Politifact provides a nice summary of the promises for the fist 100 days, as well as a detailed accounting for each promise. IF you care to examine the list you will see that very few promises have been fulfilled, and most of those are arguably harmful in and of themselves. It has been disheartening to see how much he can undo with his executive authority. Fortunately, we have also seen checks on presidential power employed to prevent some of the more egregiously harmful policies implemented. Even members of his own party recognize than many of these ideas are not worth pursuing, so portions that require congressional approval have made little headway.

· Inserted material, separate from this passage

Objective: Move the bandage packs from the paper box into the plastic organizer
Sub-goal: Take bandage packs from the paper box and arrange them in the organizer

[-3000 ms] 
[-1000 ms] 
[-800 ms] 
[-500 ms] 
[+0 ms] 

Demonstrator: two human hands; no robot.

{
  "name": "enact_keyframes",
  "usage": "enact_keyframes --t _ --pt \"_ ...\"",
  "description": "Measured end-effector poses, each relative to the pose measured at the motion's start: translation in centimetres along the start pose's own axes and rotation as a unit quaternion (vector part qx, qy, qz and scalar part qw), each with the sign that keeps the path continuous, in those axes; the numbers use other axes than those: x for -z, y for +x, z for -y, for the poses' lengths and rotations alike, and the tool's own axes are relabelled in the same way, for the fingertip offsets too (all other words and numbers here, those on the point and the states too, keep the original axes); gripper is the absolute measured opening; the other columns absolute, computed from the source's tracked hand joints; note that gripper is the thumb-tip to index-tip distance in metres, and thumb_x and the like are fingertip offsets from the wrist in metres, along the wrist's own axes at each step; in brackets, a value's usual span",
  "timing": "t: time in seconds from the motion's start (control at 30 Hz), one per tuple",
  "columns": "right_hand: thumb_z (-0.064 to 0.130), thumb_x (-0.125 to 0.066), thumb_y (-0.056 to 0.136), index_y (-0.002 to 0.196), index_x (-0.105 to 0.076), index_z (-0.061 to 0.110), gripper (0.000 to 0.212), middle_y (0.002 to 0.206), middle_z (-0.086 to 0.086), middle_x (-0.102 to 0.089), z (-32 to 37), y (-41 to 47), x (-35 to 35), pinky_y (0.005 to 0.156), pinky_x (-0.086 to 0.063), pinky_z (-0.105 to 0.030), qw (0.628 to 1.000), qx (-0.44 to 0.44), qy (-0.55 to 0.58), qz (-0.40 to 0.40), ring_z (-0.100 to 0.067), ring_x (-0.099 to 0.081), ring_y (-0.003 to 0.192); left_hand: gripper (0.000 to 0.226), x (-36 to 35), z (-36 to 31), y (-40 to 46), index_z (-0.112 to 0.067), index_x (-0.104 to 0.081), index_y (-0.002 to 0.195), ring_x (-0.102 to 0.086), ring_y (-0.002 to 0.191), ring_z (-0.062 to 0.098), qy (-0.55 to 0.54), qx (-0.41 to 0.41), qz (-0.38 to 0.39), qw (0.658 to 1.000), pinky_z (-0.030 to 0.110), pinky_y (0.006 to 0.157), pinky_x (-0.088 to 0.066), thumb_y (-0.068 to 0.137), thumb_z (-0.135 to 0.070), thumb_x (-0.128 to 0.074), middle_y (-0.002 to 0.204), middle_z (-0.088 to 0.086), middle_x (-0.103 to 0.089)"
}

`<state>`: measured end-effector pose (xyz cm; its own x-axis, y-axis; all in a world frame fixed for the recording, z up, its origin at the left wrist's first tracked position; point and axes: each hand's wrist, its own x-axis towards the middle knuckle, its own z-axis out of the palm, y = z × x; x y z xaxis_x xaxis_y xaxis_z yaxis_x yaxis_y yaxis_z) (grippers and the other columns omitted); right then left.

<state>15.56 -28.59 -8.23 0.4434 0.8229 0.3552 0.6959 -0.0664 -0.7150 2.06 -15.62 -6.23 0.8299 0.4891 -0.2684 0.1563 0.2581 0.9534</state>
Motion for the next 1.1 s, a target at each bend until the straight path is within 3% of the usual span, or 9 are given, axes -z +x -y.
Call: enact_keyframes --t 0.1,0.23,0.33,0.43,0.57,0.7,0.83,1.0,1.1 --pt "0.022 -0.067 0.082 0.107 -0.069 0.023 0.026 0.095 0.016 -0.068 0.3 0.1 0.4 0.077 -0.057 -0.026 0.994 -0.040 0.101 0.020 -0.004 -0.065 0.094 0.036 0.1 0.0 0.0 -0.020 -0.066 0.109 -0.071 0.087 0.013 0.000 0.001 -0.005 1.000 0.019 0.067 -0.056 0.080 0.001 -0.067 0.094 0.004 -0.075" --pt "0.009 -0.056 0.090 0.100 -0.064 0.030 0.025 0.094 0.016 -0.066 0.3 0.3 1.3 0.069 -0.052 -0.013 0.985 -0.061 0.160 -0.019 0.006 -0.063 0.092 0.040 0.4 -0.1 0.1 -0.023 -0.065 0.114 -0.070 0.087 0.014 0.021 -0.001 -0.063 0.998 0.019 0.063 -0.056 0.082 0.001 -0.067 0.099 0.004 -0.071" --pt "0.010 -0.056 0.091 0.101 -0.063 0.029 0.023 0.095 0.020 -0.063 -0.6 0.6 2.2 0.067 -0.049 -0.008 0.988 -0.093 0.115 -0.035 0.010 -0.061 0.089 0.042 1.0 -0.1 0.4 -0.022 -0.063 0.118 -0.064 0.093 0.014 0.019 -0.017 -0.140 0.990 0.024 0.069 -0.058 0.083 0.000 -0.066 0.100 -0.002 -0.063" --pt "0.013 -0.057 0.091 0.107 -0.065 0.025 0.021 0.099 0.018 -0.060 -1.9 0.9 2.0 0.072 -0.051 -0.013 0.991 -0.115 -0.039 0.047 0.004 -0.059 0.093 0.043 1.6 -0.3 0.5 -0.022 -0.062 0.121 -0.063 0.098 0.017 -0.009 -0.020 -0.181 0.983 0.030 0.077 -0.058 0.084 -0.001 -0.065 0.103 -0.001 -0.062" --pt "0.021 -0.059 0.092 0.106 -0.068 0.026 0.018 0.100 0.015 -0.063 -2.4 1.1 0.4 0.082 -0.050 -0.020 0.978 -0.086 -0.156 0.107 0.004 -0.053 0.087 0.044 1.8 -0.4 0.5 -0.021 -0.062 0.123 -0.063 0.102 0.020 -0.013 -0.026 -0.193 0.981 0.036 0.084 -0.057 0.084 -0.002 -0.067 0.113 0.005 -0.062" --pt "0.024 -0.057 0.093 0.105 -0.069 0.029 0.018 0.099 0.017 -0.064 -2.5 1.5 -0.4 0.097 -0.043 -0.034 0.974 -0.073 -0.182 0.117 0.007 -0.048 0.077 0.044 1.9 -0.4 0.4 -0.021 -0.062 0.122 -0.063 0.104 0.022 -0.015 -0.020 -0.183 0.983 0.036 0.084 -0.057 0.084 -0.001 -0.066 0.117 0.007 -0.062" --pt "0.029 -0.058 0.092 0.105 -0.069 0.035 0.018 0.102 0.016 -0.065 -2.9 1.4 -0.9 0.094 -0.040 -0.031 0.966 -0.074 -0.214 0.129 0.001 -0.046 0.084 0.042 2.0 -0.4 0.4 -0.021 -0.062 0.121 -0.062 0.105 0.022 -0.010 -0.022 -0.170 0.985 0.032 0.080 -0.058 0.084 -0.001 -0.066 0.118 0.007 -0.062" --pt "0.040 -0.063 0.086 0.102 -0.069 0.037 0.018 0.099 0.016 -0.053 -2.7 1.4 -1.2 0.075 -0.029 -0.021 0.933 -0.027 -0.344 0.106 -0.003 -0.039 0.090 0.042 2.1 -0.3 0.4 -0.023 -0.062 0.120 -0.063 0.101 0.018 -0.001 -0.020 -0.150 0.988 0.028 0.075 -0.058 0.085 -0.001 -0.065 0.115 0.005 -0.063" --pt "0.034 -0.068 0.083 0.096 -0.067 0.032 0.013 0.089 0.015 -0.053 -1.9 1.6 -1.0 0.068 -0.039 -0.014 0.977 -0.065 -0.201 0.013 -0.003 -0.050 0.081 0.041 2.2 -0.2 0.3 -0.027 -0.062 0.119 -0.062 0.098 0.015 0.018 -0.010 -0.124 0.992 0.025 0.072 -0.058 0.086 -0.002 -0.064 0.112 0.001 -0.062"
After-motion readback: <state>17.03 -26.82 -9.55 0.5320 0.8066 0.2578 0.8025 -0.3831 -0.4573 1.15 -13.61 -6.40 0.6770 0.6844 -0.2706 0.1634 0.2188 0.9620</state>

Assuming nothing happens to cause him to depart early (#TrumpRussia), we can hope for a change of guard in one or both houses of Congress after mid-term elections, hopefully forcing some compromise on points in need of address and tabling the more ludicrous proposals.

I wrote previously about the misplaced notion of “if he succeeds, we succeed.” We cannot succeed with policies that exacerbate inequity in wealth; that actively target segments of the populace based on race, ethnicity, gender, sexual orientation, age, or political affiliation; or that seek to extricate us from global alliances and treaties focused on security and global issues. We can’t succeed if we promote long-term environmental damage to support short-term corporate profitability. We can’t succeed if we refuse to fund necessary services so that corporate entities and the extraordinarily wealthy get to keep more wealth.

I”m glad to see a dearth of policy implementation in this first 100 days. Perhaps this lack of policy support and historically low polling might motivate POTUS and his party to reexamine their priorities. Of course, hope isn’t a plan. Contact your representatives at all levels, be sure to register and vote, and if you have the time to do so, get involved locally. Keep up the pressure for the remaining 1300-and-change days.